__WHAT YOU NEED TO DO__. Copy each line of the data below, character for character.

*** RECORDS PROVIDED Section Begins ***

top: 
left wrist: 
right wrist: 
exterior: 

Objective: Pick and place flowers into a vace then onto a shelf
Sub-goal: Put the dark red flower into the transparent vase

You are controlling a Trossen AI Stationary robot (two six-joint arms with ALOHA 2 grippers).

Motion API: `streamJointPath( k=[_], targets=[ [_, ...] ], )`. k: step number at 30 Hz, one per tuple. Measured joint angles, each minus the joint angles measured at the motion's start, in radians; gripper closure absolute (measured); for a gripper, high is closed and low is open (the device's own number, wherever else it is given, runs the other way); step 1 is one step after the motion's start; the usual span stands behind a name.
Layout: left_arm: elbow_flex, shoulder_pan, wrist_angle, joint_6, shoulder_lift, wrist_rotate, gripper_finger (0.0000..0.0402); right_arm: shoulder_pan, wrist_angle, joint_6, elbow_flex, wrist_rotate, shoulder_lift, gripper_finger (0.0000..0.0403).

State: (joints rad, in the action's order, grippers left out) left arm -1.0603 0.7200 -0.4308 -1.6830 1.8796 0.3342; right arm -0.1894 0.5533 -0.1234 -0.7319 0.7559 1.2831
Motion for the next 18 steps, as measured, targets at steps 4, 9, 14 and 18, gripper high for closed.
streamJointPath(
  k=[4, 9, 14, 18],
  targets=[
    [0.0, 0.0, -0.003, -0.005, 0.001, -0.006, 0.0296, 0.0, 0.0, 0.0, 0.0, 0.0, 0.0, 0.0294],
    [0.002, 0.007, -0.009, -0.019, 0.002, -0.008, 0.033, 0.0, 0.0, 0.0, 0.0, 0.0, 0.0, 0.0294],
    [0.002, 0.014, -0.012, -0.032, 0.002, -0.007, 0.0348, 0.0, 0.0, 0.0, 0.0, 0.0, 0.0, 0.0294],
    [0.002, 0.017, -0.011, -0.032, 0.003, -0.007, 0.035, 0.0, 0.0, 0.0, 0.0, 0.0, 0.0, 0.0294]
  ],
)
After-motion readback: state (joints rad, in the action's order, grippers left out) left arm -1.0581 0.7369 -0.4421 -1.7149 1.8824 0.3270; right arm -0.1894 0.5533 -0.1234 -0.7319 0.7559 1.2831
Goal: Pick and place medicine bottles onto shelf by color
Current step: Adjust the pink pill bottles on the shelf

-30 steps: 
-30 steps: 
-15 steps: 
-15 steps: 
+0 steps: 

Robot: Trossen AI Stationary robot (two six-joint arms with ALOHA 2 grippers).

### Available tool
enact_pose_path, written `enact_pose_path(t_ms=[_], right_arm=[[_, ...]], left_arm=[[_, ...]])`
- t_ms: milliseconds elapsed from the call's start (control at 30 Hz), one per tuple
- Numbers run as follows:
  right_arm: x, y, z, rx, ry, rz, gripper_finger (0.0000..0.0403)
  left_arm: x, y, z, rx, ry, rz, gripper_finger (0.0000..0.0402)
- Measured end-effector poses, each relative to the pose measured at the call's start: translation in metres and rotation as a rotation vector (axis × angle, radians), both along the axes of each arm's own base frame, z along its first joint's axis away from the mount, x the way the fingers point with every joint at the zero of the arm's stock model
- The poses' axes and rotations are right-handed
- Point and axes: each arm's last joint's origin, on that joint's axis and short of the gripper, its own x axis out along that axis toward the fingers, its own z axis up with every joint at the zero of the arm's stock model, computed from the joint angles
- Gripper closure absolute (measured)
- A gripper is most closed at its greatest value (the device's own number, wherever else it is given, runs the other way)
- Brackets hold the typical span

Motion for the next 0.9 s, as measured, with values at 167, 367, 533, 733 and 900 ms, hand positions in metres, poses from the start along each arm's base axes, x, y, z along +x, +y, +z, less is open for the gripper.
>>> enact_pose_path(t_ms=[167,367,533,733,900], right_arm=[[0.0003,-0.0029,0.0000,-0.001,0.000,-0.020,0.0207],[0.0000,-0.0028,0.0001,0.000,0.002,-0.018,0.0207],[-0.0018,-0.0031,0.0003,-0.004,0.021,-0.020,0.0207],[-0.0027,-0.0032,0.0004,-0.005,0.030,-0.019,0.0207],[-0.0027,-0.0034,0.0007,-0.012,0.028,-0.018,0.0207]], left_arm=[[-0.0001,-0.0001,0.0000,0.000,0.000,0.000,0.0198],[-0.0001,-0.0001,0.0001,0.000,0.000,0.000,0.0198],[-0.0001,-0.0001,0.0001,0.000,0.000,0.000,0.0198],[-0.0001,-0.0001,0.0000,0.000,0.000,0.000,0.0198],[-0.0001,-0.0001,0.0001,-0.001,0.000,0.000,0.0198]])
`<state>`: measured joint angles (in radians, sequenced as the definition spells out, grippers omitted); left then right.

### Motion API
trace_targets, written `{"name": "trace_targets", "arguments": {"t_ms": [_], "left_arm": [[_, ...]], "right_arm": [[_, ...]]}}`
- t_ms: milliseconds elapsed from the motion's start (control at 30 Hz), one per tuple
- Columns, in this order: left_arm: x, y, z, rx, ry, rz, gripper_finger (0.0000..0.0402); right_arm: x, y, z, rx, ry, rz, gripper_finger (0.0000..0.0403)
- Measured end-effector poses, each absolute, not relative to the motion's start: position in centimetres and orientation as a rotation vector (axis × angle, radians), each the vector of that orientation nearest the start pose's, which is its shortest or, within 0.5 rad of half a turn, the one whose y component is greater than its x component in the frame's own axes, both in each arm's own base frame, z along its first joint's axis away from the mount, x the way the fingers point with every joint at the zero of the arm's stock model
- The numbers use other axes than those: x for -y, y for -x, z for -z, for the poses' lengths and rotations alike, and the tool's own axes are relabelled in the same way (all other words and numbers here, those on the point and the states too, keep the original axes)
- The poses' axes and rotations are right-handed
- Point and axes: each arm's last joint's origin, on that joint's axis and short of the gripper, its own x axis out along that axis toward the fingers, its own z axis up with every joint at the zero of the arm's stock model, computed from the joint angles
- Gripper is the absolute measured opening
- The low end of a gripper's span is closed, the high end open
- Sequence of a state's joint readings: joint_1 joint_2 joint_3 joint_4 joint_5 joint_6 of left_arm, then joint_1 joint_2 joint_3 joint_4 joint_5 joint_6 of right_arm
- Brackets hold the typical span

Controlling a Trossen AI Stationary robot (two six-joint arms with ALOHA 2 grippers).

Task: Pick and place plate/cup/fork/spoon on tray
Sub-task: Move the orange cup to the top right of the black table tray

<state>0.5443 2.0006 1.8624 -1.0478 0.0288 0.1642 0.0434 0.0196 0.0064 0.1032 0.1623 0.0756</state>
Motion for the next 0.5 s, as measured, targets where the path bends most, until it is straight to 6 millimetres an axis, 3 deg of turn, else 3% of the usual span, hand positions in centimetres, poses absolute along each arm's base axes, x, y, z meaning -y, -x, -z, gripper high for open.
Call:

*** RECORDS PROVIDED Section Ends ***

__REPLY TO THE EXERCISE__.
top: 
left wrist: 
right wrist: 
exterior: 

Objective: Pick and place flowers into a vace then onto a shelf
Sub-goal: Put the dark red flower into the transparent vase

You are controlling a Trossen AI Stationary robot (two six-joint arms with ALOHA 2 grippers).

Motion API: `streamJointPath( k=[_], targets=[ [_, ...] ], )`. k: step number at 30 Hz, one per tuple. Measured joint angles, each minus the joint angles measured at the motion's start, in radians; gripper closure absolute (measured); for a gripper, high is closed and low is open (the device's own number, wherever else it is given, runs the other way); step 1 is one step after the motion's start; the usual span stands behind a name.
Layout: left_arm: elbow_flex, shoulder_pan, wrist_angle, joint_6, shoulder_lift, wrist_rotate, gripper_finger (0.0000..0.0402); right_arm: shoulder_pan, wrist_angle, joint_6, elbow_flex, wrist_rotate, shoulder_lift, gripper_finger (0.0000..0.0403).

State: (joints rad, in the action's order, grippers left out) left arm -1.0603 0.7200 -0.4308 -1.6830 1.8796 0.3342; right arm -0.1894 0.5533 -0.1234 -0.7319 0.7559 1.2831
Motion for the next 18 steps, as measured, targets at steps 4, 9, 14 and 18, gripper high for closed.
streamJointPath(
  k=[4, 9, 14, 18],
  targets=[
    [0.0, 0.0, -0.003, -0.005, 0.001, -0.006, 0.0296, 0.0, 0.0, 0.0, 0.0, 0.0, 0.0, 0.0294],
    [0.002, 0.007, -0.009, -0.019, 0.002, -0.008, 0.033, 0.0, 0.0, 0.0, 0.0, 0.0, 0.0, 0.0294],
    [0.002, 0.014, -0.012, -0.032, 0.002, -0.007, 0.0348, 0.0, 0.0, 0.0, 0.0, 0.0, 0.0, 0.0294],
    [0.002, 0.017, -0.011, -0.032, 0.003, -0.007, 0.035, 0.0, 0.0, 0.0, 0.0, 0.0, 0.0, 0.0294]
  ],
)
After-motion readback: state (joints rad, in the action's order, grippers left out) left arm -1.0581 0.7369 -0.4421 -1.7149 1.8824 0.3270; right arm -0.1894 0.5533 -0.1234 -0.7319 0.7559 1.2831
Goal: Pick and place medicine bottles onto shelf by color
Current step: Adjust the pink pill bottles on the shelf

-30 steps: 
-30 steps: 
-15 steps: 
-15 steps: 
+0 steps: 

Robot: Trossen AI Stationary robot (two six-joint arms with ALOHA 2 grippers).

### Available tool
enact_pose_path, written `enact_pose_path(t_ms=[_], right_arm=[[_, ...]], left_arm=[[_, ...]])`
- t_ms: milliseconds elapsed from the call's start (control at 30 Hz), one per tuple
- Numbers run as follows:
  right_arm: x, y, z, rx, ry, rz, gripper_finger (0.0000..0.0403)
  left_arm: x, y, z, rx, ry, rz, gripper_finger (0.0000..0.0402)
- Measured end-effector poses, each relative to the pose measured at the call's start: translation in metres and rotation as a rotation vector (axis × angle, radians), both along the axes of each arm's own base frame, z along its first joint's axis away from the mount, x the way the fingers point with every joint at the zero of the arm's stock model
- The poses' axes and rotations are right-handed
- Point and axes: each arm's last joint's origin, on that joint's axis and short of the gripper, its own x axis out along that axis toward the fingers, its own z axis up with every joint at the zero of the arm's stock model, computed from the joint angles
- Gripper closure absolute (measured)
- A gripper is most closed at its greatest value (the device's own number, wherever else it is given, runs the other way)
- Brackets hold the typical span

Motion for the next 0.9 s, as measured, with values at 167, 367, 533, 733 and 900 ms, hand positions in metres, poses from the start along each arm's base axes, x, y, z along +x, +y, +z, less is open for the gripper.
>>> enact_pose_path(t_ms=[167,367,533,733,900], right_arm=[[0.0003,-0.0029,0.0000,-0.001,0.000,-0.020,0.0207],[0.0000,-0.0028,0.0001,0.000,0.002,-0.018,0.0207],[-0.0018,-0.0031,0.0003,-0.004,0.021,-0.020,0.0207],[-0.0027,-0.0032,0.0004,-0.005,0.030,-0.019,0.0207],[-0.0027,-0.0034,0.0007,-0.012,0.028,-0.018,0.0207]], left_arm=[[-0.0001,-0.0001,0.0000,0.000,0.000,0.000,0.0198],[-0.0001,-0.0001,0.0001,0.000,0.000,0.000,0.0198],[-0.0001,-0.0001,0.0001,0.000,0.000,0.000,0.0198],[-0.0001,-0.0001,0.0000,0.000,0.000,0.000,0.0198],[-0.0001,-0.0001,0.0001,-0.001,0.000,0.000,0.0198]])
`<state>`: measured joint angles (in radians, sequenced as the definition spells out, grippers omitted); left then right.

### Motion API
trace_targets, written `{"name": "trace_targets", "arguments": {"t_ms": [_], "left_arm": [[_, ...]], "right_arm": [[_, ...]]}}`
- t_ms: milliseconds elapsed from the motion's start (control at 30 Hz), one per tuple
- Columns, in this order: left_arm: x, y, z, rx, ry, rz, gripper_finger (0.0000..0.0402); right_arm: x, y, z, rx, ry, rz, gripper_finger (0.0000..0.0403)
- Measured end-effector poses, each absolute, not relative to the motion's start: position in centimetres and orientation as a rotation vector (axis × angle, radians), each the vector of that orientation nearest the start pose's, which is its shortest or, within 0.5 rad of half a turn, the one whose y component is greater than its x component in the frame's own axes, both in each arm's own base frame, z along its first joint's axis away from the mount, x the way the fingers point with every joint at the zero of the arm's stock model
- The numbers use other axes than those: x for -y, y for -x, z for -z, for the poses' lengths and rotations alike, and the tool's own axes are relabelled in the same way (all other words and numbers here, those on the point and the states too, keep the original axes)
- The poses' axes and rotations are right-handed
- Point and axes: each arm's last joint's origin, on that joint's axis and short of the gripper, its own x axis out along that axis toward the fingers, its own z axis up with every joint at the zero of the arm's stock model, computed from the joint angles
- Gripper is the absolute measured opening
- The low end of a gripper's span is closed, the high end open
- Sequence of a state's joint readings: joint_1 joint_2 joint_3 joint_4 joint_5 joint_6 of left_arm, then joint_1 joint_2 joint_3 joint_4 joint_5 joint_6 of right_arm
- Brackets hold the typical span

Controlling a Trossen AI Stationary robot (two six-joint arms with ALOHA 2 grippers).

Task: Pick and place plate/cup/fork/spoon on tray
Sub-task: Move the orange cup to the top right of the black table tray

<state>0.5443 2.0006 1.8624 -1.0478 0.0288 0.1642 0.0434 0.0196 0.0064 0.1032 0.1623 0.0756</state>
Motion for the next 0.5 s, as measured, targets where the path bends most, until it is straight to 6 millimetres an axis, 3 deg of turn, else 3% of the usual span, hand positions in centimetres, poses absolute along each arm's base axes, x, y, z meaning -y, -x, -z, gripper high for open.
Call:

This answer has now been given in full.